§ Description of the task:
Each line of the listing that includes "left" should be reported.

--- --- ---

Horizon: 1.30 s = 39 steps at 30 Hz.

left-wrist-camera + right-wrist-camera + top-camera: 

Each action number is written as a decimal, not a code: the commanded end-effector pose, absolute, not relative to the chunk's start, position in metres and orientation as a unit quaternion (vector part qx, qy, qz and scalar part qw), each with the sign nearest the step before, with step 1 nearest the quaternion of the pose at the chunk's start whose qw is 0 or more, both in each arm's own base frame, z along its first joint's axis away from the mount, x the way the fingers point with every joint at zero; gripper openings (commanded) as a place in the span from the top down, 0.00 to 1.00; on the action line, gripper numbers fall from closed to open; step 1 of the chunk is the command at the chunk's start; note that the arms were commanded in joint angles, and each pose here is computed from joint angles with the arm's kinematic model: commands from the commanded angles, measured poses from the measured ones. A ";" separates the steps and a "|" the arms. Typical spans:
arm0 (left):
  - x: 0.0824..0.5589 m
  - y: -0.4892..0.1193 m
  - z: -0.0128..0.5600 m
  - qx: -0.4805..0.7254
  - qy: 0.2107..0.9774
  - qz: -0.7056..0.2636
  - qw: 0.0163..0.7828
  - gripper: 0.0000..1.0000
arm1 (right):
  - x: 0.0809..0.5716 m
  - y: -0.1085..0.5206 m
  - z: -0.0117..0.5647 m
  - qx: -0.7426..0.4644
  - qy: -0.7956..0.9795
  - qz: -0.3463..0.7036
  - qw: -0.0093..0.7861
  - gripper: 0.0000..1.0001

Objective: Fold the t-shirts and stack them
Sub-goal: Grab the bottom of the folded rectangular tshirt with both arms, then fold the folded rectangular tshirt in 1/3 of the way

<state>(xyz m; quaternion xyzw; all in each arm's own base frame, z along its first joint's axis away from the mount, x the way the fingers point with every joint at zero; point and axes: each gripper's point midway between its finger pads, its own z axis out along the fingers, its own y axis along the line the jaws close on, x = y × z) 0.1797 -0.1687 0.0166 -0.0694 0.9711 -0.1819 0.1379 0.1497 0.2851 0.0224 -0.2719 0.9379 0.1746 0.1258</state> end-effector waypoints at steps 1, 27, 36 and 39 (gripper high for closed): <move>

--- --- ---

§ Exercise result:
left-wrist-camera + right-wrist-camera + top-camera: 
arm0 (left):

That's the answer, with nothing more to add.